TASK INSTRUCTIONS: Go line by line through the records below. Copy whichever lines contain the string "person".

Data items
▶
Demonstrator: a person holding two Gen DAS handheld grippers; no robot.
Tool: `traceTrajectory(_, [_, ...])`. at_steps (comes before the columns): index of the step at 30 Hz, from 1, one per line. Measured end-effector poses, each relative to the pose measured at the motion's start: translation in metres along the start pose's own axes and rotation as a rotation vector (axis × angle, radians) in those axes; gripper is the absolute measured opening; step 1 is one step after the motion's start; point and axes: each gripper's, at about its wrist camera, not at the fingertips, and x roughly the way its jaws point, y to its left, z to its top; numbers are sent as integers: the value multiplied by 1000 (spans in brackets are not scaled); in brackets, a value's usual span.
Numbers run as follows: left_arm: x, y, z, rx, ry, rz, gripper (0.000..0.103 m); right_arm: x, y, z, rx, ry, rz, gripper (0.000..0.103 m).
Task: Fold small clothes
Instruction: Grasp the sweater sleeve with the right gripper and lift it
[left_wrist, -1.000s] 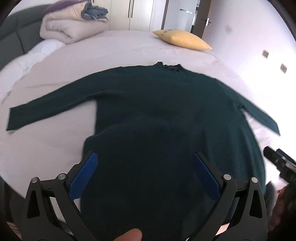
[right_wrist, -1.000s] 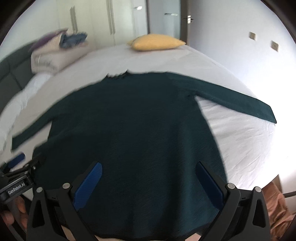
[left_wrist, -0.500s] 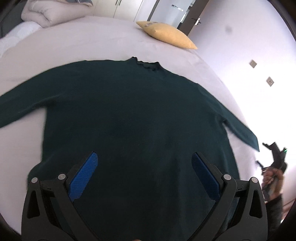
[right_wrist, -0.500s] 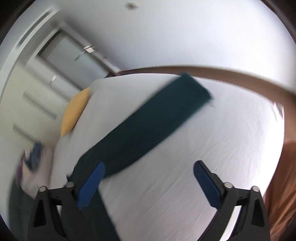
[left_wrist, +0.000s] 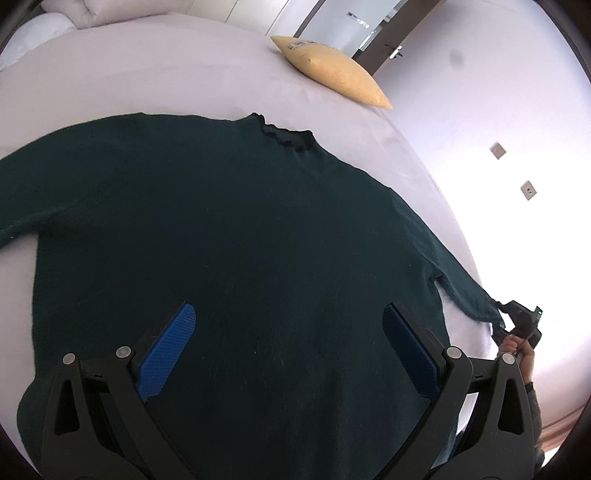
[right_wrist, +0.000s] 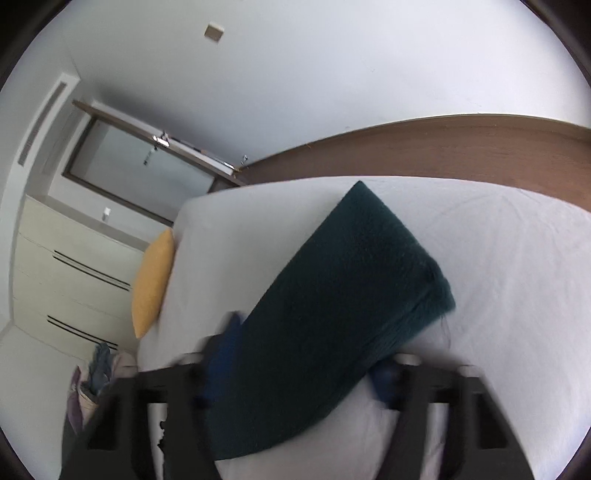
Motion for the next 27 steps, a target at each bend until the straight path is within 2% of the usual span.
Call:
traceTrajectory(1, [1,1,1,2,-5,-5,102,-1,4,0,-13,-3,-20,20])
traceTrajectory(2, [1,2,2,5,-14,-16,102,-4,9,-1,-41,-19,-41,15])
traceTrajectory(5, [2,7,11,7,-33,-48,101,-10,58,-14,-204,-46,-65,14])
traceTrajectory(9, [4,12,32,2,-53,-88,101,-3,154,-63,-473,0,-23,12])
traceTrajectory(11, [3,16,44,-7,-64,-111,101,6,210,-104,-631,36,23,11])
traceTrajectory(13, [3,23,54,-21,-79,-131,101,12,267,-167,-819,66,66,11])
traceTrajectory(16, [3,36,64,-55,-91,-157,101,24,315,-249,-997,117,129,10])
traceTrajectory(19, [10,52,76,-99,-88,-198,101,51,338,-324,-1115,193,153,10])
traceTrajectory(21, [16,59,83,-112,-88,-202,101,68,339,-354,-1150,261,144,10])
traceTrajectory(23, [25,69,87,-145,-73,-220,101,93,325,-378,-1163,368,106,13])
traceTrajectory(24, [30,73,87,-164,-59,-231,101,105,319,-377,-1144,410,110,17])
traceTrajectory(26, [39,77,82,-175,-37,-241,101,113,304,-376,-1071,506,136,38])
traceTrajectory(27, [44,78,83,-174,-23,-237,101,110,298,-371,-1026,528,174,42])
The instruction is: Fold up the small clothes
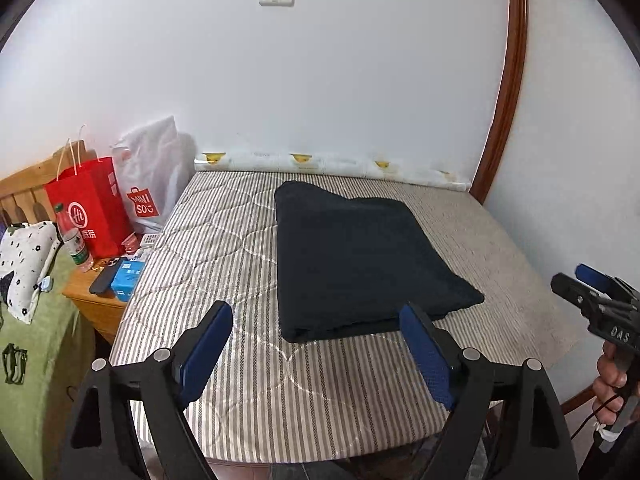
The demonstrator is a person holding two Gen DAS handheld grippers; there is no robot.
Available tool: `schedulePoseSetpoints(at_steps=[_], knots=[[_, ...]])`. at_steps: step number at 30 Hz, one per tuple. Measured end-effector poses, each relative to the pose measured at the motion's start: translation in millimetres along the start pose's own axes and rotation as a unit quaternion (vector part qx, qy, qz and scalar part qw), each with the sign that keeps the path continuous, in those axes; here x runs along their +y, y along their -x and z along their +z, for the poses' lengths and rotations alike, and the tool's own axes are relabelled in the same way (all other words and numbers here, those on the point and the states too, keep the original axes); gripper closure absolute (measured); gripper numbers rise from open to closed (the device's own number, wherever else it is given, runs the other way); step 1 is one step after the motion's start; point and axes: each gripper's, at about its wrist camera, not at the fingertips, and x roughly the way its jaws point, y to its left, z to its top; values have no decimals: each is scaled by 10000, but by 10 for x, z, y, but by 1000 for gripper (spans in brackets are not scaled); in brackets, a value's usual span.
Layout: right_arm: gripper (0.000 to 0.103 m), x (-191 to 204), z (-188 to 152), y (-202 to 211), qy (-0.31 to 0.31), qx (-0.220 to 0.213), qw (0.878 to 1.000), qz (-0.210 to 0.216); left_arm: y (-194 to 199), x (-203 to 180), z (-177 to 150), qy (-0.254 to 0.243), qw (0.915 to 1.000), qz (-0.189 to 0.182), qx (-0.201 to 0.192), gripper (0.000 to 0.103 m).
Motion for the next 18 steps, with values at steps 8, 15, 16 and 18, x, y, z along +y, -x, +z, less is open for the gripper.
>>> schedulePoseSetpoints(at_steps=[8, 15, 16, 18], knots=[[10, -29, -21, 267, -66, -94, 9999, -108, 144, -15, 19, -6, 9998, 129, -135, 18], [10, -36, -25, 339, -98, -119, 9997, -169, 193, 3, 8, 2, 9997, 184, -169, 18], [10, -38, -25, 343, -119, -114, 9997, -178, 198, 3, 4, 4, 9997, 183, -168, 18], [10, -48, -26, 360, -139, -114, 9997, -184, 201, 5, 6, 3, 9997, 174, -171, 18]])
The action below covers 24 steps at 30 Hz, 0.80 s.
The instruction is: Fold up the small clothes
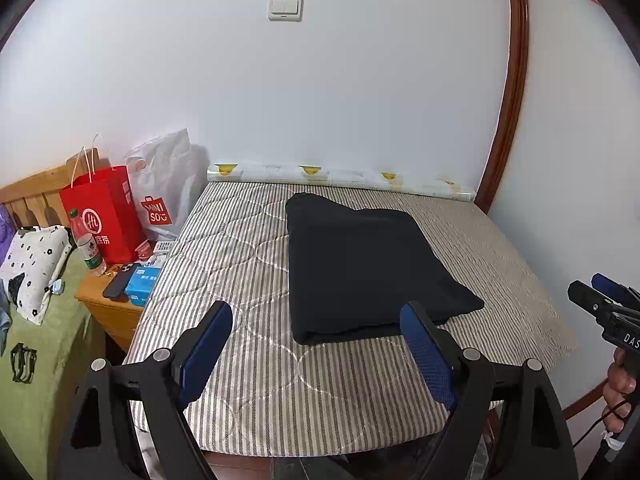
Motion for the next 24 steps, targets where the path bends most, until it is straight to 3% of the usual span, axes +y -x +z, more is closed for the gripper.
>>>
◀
SOLUTION TO THIS EXERCISE:
Demonstrator: a person holding two Gen DAS handheld grippers; no robot.
The demonstrator is a person holding two Gen DAS handheld grippers; there is no robot.

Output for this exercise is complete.